Hello Everyone! This is my fourth writing since I’ve started my Nanodegree and have successfully completed the second module of building a Neural Network from scratch, but more on that later. First lets discuss about today’s leanrings.
Todays main topic was Overfitting vs Underfitting. Overfitting is when a model trains on a given data set well but fails to generalize the accuracy on a test data, unseen data. Underfitting happens when a model fails to come up with a model that can tackle the complexity of a data set. The sad part is that theres actually no straight way to get the get best which avoids both of these phenomenas.
To quote an example for Underfitting, Its just like you, trying a kill a bear with mosquito killer, see? The solution is not enough. On the other hand, Overfitting is when you try to kill a mosquito with a bazooka. See what happened there? You used a complex solution for a rather simple problem.
Now, this is a technique used to avoid Overfitting. What we do in this process, is that we change the error function and add either the sum of absolute values of the weights times a constant or sum of sqaured values of the weights times a constant. The constant is called Lambda.
Difference between adding squared weights or absolutes, you must ask. We call the process L1 Regularization when we add the absolute values of the weights. This is useful when we are aiming to choose features as it reduces the data set by setting very small values to zero. Doing this short and quick fix on the data can save us a ton of computing power.
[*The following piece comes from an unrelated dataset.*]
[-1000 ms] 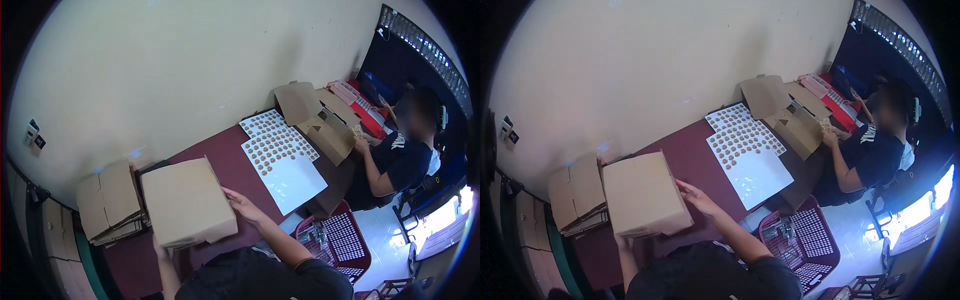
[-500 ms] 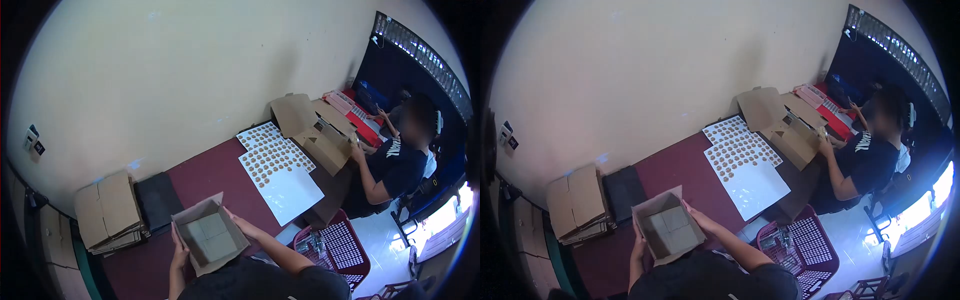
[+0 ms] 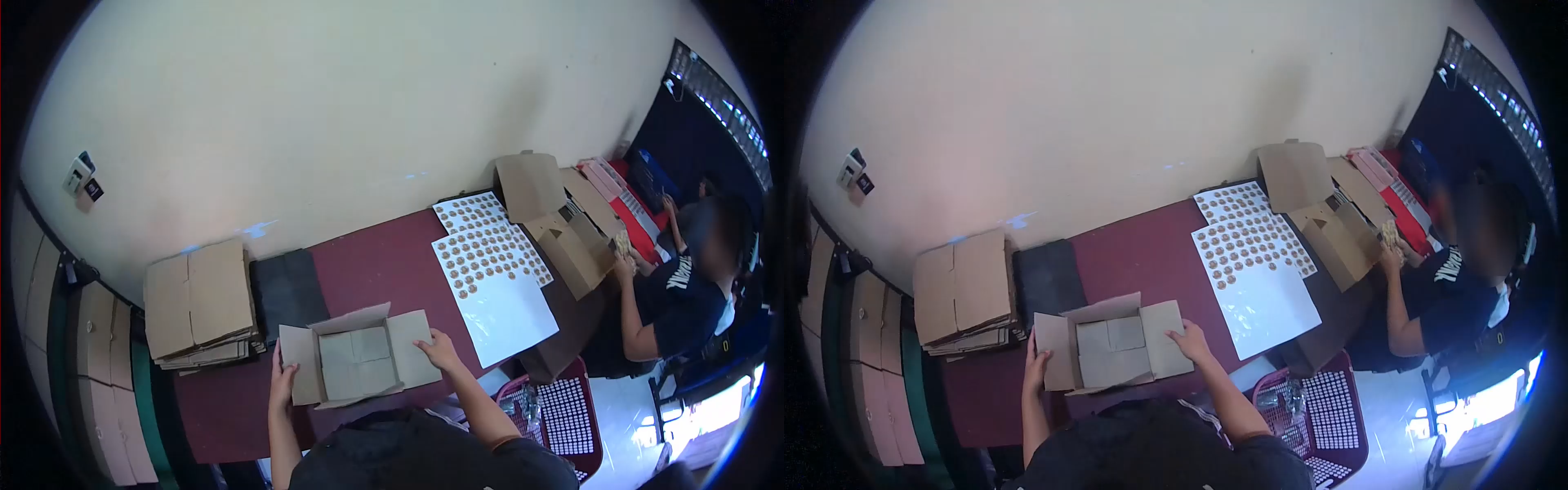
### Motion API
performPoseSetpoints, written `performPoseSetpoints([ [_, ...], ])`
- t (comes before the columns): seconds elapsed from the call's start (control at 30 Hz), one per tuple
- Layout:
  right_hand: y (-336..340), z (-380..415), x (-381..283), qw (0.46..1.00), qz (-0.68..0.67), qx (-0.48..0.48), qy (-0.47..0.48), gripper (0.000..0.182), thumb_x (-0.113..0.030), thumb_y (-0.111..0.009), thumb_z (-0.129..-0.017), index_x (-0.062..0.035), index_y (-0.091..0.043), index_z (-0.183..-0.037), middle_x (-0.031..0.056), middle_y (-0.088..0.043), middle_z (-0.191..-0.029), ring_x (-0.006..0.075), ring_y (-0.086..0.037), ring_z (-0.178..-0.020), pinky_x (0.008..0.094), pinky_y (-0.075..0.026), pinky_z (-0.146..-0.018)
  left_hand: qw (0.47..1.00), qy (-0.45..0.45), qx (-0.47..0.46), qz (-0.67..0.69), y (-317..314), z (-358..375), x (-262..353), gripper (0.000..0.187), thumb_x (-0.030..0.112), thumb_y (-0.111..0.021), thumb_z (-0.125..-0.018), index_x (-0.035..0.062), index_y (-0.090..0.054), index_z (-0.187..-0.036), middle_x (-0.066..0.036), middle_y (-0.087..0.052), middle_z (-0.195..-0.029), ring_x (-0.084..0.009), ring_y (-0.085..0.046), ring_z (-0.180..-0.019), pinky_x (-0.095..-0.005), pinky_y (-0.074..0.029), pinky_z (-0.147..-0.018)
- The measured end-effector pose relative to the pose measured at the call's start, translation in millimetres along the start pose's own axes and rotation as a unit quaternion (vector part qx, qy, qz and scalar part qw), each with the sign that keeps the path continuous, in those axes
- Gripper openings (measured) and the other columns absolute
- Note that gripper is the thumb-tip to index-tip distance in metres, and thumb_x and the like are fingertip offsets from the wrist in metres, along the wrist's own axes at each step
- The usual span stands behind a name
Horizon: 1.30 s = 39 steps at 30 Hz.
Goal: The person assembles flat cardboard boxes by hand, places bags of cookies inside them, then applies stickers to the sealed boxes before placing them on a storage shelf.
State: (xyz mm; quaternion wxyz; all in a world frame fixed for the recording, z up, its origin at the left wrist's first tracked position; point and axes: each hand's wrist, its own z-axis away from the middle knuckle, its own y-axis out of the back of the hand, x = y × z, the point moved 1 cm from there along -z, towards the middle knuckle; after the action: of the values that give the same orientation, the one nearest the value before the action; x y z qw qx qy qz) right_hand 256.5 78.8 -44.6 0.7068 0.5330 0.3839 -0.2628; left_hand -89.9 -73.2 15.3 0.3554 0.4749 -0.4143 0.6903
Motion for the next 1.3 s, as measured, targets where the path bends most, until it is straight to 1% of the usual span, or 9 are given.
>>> performPoseSetpoints([
  [0.17,-18,15,3,0.972,-0.183,0.002,-0.145,0.059,-0.02,-0.072,-0.076,-0.0007,-0.047,-0.126,0.0258,-0.055,-0.112,0.038,-0.055,-0.103,0.0411,-0.043,-0.091,0.999,0.029,0.019,-0.036,18,12,-11,0.074,0.001,-0.053,-0.083,0.0142,-0.017,-0.146,-0.013,-0.03,-0.144,-0.0252,-0.035,-0.129,-0.0339,-0.031,-0.104],
  [0.27,-28,17,-6,0.994,-0.01,0.09,0.061,0.059,-0.021,-0.068,-0.08,-0.0018,-0.043,-0.131,0.0298,-0.041,-0.127,0.0403,-0.041,-0.118,0.0467,-0.034,-0.098,0.98,-0.126,0.117,-0.098,29,10,-31,0.075,0.003,-0.056,-0.084,0.0186,-0.017,-0.146,-0.021,-0.027,-0.143,-0.0339,-0.034,-0.13,-0.044,-0.027,-0.106],
  [0.43,-36,13,-28,0.932,0.337,0.034,0.131,0.059,-0.041,-0.052,-0.088,-0.0024,-0.044,-0.132,0.0329,-0.027,-0.137,0.0442,-0.022,-0.131,0.0534,-0.022,-0.106,0.651,-0.135,0.084,-0.742,26,16,-40,0.08,0.015,-0.064,-0.078,0.0161,-0.021,-0.145,-0.025,-0.02,-0.145,-0.0439,-0.012,-0.136,-0.0579,-0.007,-0.109],
  [0.6,-74,5,0,0.992,0.067,-0.099,0.052,0.075,-0.038,-0.057,-0.084,-0.0077,-0.023,-0.143,0.0319,-0.036,-0.135,0.047,-0.035,-0.125,0.047,-0.028,-0.105,0.938,0.035,-0.048,-0.341,-10,16,-102,0.083,0.034,-0.055,-0.087,-0.0012,-0.007,-0.144,-0.03,-0.014,-0.146,-0.0381,-0.007,-0.139,-0.0458,-0.011,-0.112],
  [0.67,-77,6,2,0.971,0.087,-0.202,-0.096,0.082,-0.027,-0.059,-0.081,-0.0081,-0.011,-0.145,0.0319,-0.053,-0.115,0.0485,-0.052,-0.106,0.0468,-0.04,-0.095,0.941,0.033,-0.031,-0.334,-15,17,-111,0.08,0.027,-0.055,-0.086,-0.0019,-0.007,-0.143,-0.031,-0.016,-0.145,-0.0394,-0.011,-0.138,-0.0429,-0.014,-0.112],
  [0.77,-87,5,17,0.981,0.12,-0.15,-0.021,0.079,-0.018,-0.057,-0.081,-0.0079,-0.012,-0.144,0.032,-0.059,-0.1,0.0491,-0.057,-0.093,0.0493,-0.046,-0.085,0.954,0.07,0.01,-0.291,-9,9,-137,0.075,0.004,-0.048,-0.08,-0.0036,-0.008,-0.142,-0.032,-0.023,-0.141,-0.0419,-0.023,-0.134,-0.0392,-0.021,-0.11],
  [1.0,-32,0,-66,0.986,0.115,-0.118,0.033,0.073,-0.023,-0.062,-0.079,-0.0074,-0.026,-0.141,0.0299,-0.056,-0.112,0.0449,-0.055,-0.103,0.0461,-0.044,-0.09,0.945,-0.047,0.11,-0.305,-25,-30,-152,0.074,-0.006,-0.04,-0.077,0.0026,-0.01,-0.144,-0.029,-0.029,-0.139,-0.0411,-0.031,-0.129,-0.0399,-0.023,-0.109],
  [1.07,-21,-2,-92,0.956,0.104,-0.046,0.271,0.07,-0.026,-0.066,-0.078,-0.0066,-0.034,-0.138,0.0248,-0.049,-0.126,0.0377,-0.049,-0.116,0.0409,-0.04,-0.097,0.943,-0.06,0.117,-0.307,-24,-48,-181,0.075,-0.006,-0.042,-0.077,0.0023,-0.009,-0.144,-0.029,-0.028,-0.139,-0.0408,-0.03,-0.129,-0.0399,-0.023,-0.109],
  [1.3,-66,18,-53,0.898,0.215,-0.298,0.241,0.057,-0.033,-0.068,-0.077,-0.0106,-0.051,-0.127,0.0148,-0.057,-0.12,0.0316,-0.054,-0.11,0.0399,-0.04,-0.097,0.948,0.0,0.122,-0.295,-40,-61,-154,0.079,-0.002,-0.049,-0.075,0.0005,-0.008,-0.143,-0.029,-0.022,-0.142,-0.0411,-0.024,-0.133,-0.0405,-0.022,-0.11],
])
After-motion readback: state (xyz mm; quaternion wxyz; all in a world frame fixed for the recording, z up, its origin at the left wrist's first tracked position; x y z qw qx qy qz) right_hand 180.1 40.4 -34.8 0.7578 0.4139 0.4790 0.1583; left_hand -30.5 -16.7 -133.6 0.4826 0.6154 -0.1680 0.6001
The other type of Regularization is L2 Regularization, in it, we have to sum the square of the weights. This type is useful when we want to increase the accuracy of the model by some amount, as it scales the data to a smaller value.
The effect of Lambda is that if we have it set to a large value, we penalize the outliers in the data with a higher extent and we penalize them in a sharter manner when we keep the Lambda small.
This is another way we can increase the efficiency of our model. Dropout is actually the probability of all the nodes going null for a period of time. Lets suppose we have it as 0.2, what this means is that all the nodes have 20% chance of being ignored in one epoch. And the selection of the nodes which are ignored in the epoch is completely random to avoid a biased model.
To understand its perk, we have to suppose that we have a set of input nodes. The first node has weight of 18 and the other three have values between 0 and 1. What will happen is the next layer will almost be only influenced by the node of most weight. Because 1 of that node will add 18 to the answer as compared to others which will add either 0 or 1. Hence, the model will be unable to generalize an algorithm that keeps in view all the data. Hence, we use the concept of Dropout here. And after setting it, what we will observe is that nodes randomly go off in epochs in order to prioritize the effect of others.
The Vanishing Gradient
This is another problem that arises when using Gradient Descent. Lets recap of what Gradient Descent is, we find the shortest steps that will lead to out desired output and to understand this problem, lets recap the activation function, Sigmoid.
This is the graph of Sigmoid Function. It is evident that when we have the values of ‘x’ that are very large, i.e. 4+, or very small, i.e lesser than -4. We can see that the gradient of the line almost becomes 0.
And remember that the gradient approaches to zero. And you should also recall that the steps that we take in order to minimize the error, are actually the gradients of the lines on particular x’s. Now, if we have either pretty big values or very small values, then the steps that we take to become smaller and smaller which will require more time to train the model. And this is the problem, we can have such small steps to move in case of extreme values and this is pretty often to happen.
There are a number of ways in which we can tackle this problem, but the easiest is to change the activation function to RELU.
REctified Linear Unit (RELU)
This activation function is pretty simple. All it does is, for negative values, it return 0 and for positive values, return the value itself. Believe me or not, this subtle change in the model can bring drastic change in the outcome of the model. Why is it useful you might ask, it is extremely useful as the derivative of all the nodes is 1. Hence, we can have a pretty balanced model while having this activation function.
Stochastic Gradient Descent
This is a simple technique in which the training set is divided into batches and each batch goes through the Neural Network, the forward feed, the backpropagation, the updation of weights. And after all the batches, we will have the same output as when we input all the data at once. The advantage of using this is that this also saves the computing power and computing small sets is easier for the computer than to train on one huge set.
Lets discuss another problem that can be faced which using Gradient Descent, Local minimums. What happens is that the Algorithm unknowingly decreases the error but in doing do, it gets trapped in a local minimum. Now, here, the model is okay but does not has the true accuracy.
And to get over this problem, we use Momentum. It is essentially the process of using the previously taken steps to determine the next move. How this works is that we multiply the previous steps with increasing values of a negative powered constant, to make the older steps matter lesser and lesser. And falling into a local minimum, the steps to fall into it, are usually long leaps. Hence, due to these long steps the next steps are also bigger and hence, we can get over the hurdle of the local minimum.
This was what I could cover today. I also finished the first project, Predicting Bike Sharing Patterns, and it wasn’t that difficult. I followed the notes that I created while taking the lecture and the project was smooth for me. And this is it for this writing. See you in the next one.